[Records from a data source]

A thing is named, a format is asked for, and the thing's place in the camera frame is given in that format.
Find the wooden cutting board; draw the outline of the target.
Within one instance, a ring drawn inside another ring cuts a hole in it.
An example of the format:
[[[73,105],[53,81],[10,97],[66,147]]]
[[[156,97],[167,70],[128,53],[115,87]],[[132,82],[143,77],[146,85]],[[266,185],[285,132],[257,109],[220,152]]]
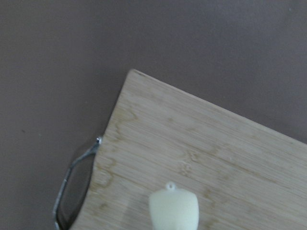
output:
[[[196,194],[201,230],[307,227],[306,144],[133,69],[72,229],[150,230],[168,182]]]

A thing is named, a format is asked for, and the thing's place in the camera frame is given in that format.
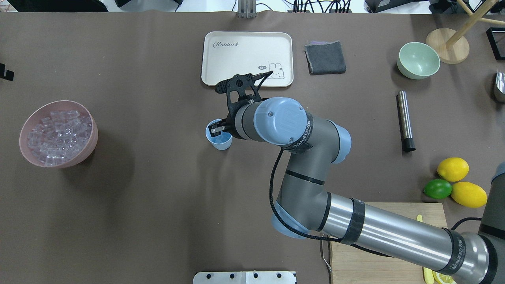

What you should do: With the images omitted, repeat all the data word for word.

Response area:
A thing is named, a format is asked for, and the thing's place in the camera frame is given in that format.
Find the wooden cutting board; draw the outline of the target.
Within one instance, a ring drawn inside another ring cuts a hole in it.
An example of the format:
[[[73,105],[53,81],[10,97],[66,147]]]
[[[156,97],[167,70],[128,53],[115,87]],[[132,82],[143,77],[146,85]],[[266,185],[285,132],[257,109],[220,152]]]
output:
[[[196,194],[201,230],[307,227],[306,144],[133,69],[72,229],[150,230],[168,182]]]

A thing is named, a format is asked for, and the thing's place in the camera frame is given in that format.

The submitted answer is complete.